Currently, more than 550 million people worldwide suffer from dementia (Alzheimer's disease is the most common type), with nearly 10 million new cases each year, and this number is expected to increase by 2050 as the population continues to age double. Dementia is a brain disorder that causes a slow decline in memory, thinking and reasoning. The disease mainly affects the elderly and is one of the main causes of loss of self-care ability in the elderly. It ranks seventh among the leading causes of death (in terms of total number of deaths) in the world, and the top three are ischemic heart disease , stroke and chronic obstructive pulmonary disease.
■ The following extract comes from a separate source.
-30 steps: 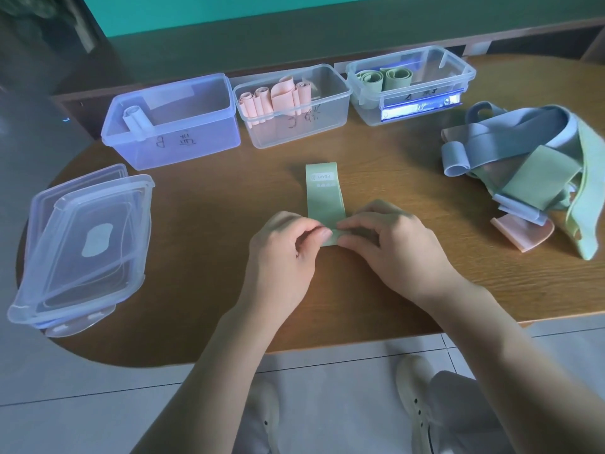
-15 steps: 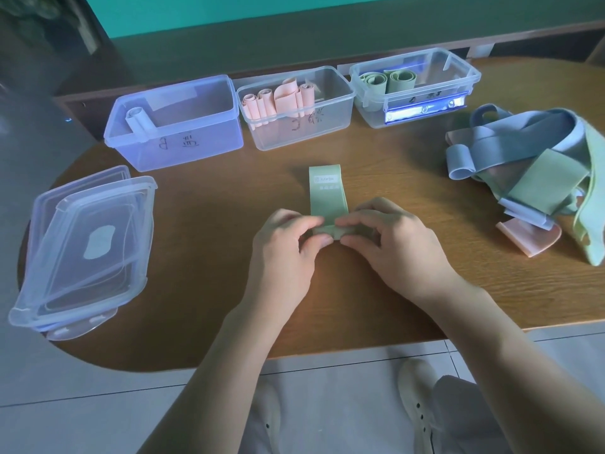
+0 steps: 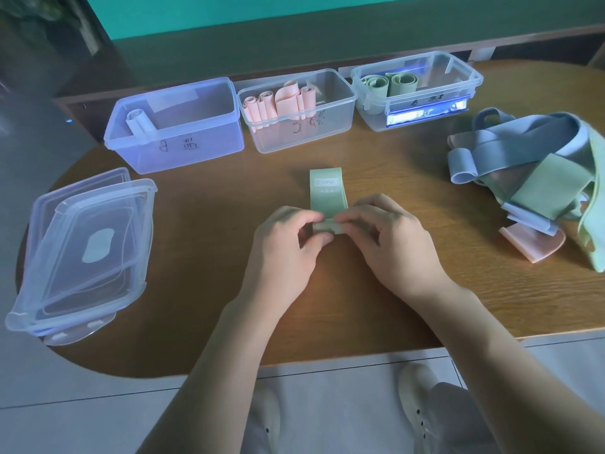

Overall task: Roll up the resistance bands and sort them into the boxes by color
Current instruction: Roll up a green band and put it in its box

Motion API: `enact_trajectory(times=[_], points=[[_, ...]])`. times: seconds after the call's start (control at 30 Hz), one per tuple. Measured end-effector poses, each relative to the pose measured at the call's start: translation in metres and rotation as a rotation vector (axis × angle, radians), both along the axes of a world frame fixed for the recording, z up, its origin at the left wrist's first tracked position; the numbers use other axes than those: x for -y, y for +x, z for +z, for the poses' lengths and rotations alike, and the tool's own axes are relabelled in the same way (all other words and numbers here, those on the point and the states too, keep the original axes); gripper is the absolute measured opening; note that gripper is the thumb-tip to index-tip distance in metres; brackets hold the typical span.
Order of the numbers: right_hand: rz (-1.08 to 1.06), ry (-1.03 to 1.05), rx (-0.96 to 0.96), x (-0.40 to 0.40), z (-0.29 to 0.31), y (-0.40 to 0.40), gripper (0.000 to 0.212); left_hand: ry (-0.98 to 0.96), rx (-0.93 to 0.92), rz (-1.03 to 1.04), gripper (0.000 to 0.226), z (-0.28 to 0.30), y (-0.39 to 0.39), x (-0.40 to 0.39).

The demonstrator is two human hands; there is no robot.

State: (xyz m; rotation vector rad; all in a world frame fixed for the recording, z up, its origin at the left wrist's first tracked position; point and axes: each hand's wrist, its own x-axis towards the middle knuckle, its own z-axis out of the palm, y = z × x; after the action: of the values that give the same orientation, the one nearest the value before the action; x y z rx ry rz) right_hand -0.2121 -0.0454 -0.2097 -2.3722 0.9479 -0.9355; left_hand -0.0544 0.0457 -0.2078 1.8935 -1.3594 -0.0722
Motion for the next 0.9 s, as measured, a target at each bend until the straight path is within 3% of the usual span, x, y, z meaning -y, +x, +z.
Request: enact_trajectory(times=[0.27, 0.43, 0.7, 0.9], points=[[-0.026, -0.024, -0.113, 0.011, -0.001, 0.005, 0.023, 0.08, 0.002, 0.029, 0.036, -0.003, 0.005, 0.011], [-0.056, -0.104, -0.155, 0.013, -0.002, 0.008, 0.021, 0.019, -0.071, 0.06, 0.026, 0.003, 0.009, 0.014], [-0.025, -0.26, -0.211, 0.019, -0.004, 0.01, 0.027, -0.019, -0.021, 0.04, 0.02, 0.001, 0.013, 0.023], [-0.006, -0.186, -0.221, 0.028, -0.003, 0.014, 0.026, -0.046, 0.056, 0.024, 0.026, 0.0, 0.023, 0.032]])
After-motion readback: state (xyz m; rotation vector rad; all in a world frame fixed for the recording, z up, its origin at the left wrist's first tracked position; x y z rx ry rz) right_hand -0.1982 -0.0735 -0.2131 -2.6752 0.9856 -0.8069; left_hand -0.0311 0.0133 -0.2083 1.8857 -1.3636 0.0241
Typically, dementia patients exhibit a range of behavioral and psychological symptoms (BPSD) such as agitation, aggression, apathy, and depression, in addition to cognitive impairment. These symptoms are some of the most complex and challenging issues in dementia care, not only contributing to the inability of the patient to live independently, but also placing a considerable burden on caregivers.
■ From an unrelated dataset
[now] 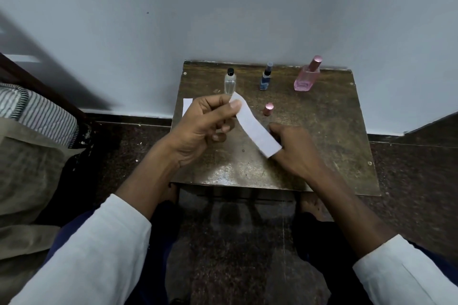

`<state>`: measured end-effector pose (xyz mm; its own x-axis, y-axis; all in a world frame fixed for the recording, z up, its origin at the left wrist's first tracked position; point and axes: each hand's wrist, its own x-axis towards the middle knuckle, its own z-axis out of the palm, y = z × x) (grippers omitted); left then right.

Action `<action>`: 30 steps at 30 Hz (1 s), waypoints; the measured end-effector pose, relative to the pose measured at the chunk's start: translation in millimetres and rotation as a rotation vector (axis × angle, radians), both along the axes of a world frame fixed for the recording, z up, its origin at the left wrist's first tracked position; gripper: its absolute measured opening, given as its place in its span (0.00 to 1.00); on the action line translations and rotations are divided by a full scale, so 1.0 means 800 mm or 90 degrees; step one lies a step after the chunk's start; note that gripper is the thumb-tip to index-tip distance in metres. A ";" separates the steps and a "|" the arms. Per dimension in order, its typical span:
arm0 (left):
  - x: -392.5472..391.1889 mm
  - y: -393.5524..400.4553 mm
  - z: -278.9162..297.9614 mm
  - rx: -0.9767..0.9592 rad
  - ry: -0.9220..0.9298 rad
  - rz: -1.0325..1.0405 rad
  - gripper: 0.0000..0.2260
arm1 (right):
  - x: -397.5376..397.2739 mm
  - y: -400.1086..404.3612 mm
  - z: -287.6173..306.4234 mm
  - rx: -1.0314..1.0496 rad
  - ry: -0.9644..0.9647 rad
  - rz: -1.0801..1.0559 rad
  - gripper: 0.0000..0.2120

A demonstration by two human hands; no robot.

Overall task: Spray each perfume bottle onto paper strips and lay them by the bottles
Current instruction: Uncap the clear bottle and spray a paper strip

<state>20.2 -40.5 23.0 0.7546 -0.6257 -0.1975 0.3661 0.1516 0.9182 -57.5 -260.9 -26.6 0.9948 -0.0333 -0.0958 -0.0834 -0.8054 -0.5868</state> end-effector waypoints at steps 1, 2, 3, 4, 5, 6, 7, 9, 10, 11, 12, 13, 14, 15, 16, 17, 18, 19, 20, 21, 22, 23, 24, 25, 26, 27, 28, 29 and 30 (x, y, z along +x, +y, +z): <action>0.001 0.001 -0.005 0.065 -0.040 0.012 0.05 | 0.000 0.000 -0.002 0.003 -0.003 -0.002 0.07; 0.003 0.002 -0.011 0.193 -0.134 0.024 0.02 | 0.000 0.000 -0.004 0.002 -0.009 -0.004 0.08; 0.003 0.006 -0.018 0.361 -0.255 0.016 0.04 | 0.000 0.000 -0.005 -0.002 -0.014 -0.004 0.08; 0.001 0.008 -0.024 0.477 -0.344 0.007 0.06 | 0.001 0.000 -0.006 -0.006 -0.016 -0.004 0.08; 0.002 0.009 -0.025 0.512 -0.355 0.012 0.06 | 0.001 0.000 -0.006 -0.007 -0.015 -0.003 0.08; 0.001 0.008 -0.022 0.449 -0.294 0.015 0.06 | 0.001 -0.001 -0.006 -0.004 -0.012 -0.001 0.08; 0.001 0.009 -0.017 0.309 -0.191 -0.005 0.04 | 0.001 -0.001 -0.006 0.000 -0.012 0.002 0.07; -0.001 0.007 -0.001 0.022 0.019 -0.058 0.03 | 0.001 -0.002 -0.007 0.011 -0.015 0.006 0.07; -0.002 0.007 0.003 -0.041 0.048 -0.069 0.04 | 0.002 -0.002 -0.007 0.009 -0.016 0.004 0.08; -0.002 0.007 0.000 -0.033 0.035 -0.066 0.03 | 0.002 -0.001 -0.008 0.001 -0.017 0.001 0.09; 0.000 0.007 -0.006 0.059 -0.036 -0.049 0.02 | 0.003 -0.001 -0.009 -0.008 -0.018 -0.001 0.10; 0.002 0.006 -0.010 0.234 -0.174 -0.032 0.01 | 0.003 -0.001 -0.010 -0.013 -0.020 -0.001 0.10; 0.002 0.005 -0.015 0.385 -0.297 -0.023 0.02 | 0.004 -0.001 -0.010 -0.015 -0.022 -0.001 0.10; 0.003 0.005 -0.020 0.440 -0.335 -0.006 0.03 | 0.004 0.000 -0.009 -0.014 -0.026 0.000 0.10; 0.003 0.006 -0.020 0.381 -0.295 0.016 0.02 | 0.004 0.000 -0.008 -0.012 -0.027 0.001 0.10; 0.002 0.007 -0.016 0.233 -0.204 0.025 0.02 | 0.004 0.000 -0.007 -0.011 -0.029 0.003 0.09; 0.004 0.011 -0.010 0.054 -0.087 0.004 0.03 | 0.004 0.000 -0.006 -0.011 -0.026 0.003 0.08; 0.006 0.014 -0.004 -0.099 0.016 -0.017 0.06 | 0.003 0.000 -0.005 -0.013 -0.023 0.004 0.08; 0.008 0.017 0.000 -0.178 0.077 -0.038 0.09 | 0.003 0.000 -0.006 -0.017 -0.023 0.005 0.08; 0.009 0.019 0.001 -0.177 0.084 -0.049 0.09 | 0.004 0.000 -0.007 -0.020 -0.026 0.006 0.09; 0.012 0.019 -0.003 -0.100 0.039 -0.036 0.08 | 0.004 0.000 -0.007 -0.021 -0.028 0.005 0.10; 0.011 0.017 -0.006 0.055 -0.065 -0.015 0.06 | 0.004 -0.001 -0.007 -0.021 -0.029 0.005 0.10; 0.011 0.016 -0.012 0.252 -0.188 -0.001 0.06 | 0.004 0.000 -0.008 -0.023 -0.026 0.005 0.10; 0.010 0.016 -0.017 0.410 -0.270 -0.008 0.07 | 0.004 0.000 -0.007 -0.025 -0.022 0.004 0.10; 0.009 0.015 -0.020 0.481 -0.294 -0.025 0.08 | 0.004 0.000 -0.007 -0.029 -0.019 0.003 0.10; 0.009 0.016 -0.021 0.455 -0.263 -0.031 0.07 | 0.005 0.001 -0.006 -0.030 -0.022 0.002 0.10; 0.007 0.016 -0.017 0.347 -0.202 -0.035 0.05 | 0.005 0.001 -0.006 -0.030 -0.027 0.002 0.10; 0.007 0.017 -0.012 0.215 -0.133 -0.036 0.04 | 0.005 0.000 -0.006 -0.030 -0.032 0.003 0.09; 0.007 0.016 -0.006 0.086 -0.062 -0.027 0.05 | 0.005 0.000 -0.006 -0.030 -0.033 0.003 0.09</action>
Recently, researchers at Yonsei University in Korea, Eunhee Cho et al. developed and validated several machine learning models for predicting BPSD. The research has been published in the journal "Scientifc Reports" with the title "Machine learning-based predictive models for the occurrence of behavioral and psychological symptoms of dementia: model development and validation".

   The research results have been published in "Scientific Reports"

Paper address:

Machine learning-based predictive models for the occurrence of behavioral and psychological symptoms of dementia: model development and validation | Scientific Reports

data set

Data collection was performed in three trips, and a total of 187 dementia patients were used for model training and 35 additional patients for external validation. The second data collection was a repeated measurement of the participants in the first data collection, and the third data collection recruited new participants for measurement. In the study, the data collected for the first and second time were used as the training set, and the data set collected for the third time was used as the test set.

In order to collect comprehensive characteristic information on the participants, the researchers first investigated their health data (age, gender, marital status, etc. ) Loggers monitor nighttime sleep and activity levels, and finally a symptom diary is employed to record caregivers' perceived triggers for symptoms (hunger/thirst, urination/defecation, pain, insomnia, noise, etc.) and 12 BPSDs that occur daily in the patient. In addition, these symptoms are also divided into 7 sub-syndromes, and the figure below visually shows the recording of data from physical activity recorders and symptom diaries.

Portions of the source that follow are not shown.